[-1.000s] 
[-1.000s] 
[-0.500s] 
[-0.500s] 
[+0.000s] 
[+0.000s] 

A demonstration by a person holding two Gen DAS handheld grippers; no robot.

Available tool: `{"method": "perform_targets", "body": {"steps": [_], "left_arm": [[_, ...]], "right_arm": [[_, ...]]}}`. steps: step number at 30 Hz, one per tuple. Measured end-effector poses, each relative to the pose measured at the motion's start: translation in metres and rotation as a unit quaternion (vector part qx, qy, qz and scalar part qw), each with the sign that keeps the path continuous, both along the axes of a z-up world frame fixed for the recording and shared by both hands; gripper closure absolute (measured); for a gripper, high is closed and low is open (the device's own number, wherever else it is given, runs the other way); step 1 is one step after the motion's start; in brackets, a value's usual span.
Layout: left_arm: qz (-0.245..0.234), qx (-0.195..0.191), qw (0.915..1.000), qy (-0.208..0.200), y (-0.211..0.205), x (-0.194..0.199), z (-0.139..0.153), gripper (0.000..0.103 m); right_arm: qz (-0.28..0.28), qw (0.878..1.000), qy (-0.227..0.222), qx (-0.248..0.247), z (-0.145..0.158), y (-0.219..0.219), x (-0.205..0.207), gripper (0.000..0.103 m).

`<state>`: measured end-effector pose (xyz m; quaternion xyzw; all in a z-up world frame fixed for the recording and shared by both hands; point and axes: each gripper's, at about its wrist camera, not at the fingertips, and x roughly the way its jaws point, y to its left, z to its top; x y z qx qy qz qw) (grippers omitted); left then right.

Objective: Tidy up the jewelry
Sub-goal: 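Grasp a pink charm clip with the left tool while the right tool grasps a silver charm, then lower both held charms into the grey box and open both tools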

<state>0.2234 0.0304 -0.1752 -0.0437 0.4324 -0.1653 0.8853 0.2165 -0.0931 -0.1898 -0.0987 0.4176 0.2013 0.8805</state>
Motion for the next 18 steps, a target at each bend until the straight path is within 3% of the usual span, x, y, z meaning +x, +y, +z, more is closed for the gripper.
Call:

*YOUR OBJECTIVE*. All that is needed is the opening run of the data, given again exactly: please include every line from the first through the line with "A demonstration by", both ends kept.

*TASK SOLUTION*.
[-1.000s] 
[-1.000s] 
[-0.500s] 
[-0.500s] 
[+0.000s] 
[+0.000s] 

A demonstration by a person holding two Gen DAS handheld grippers; no robot.

This answer is complete as it stands.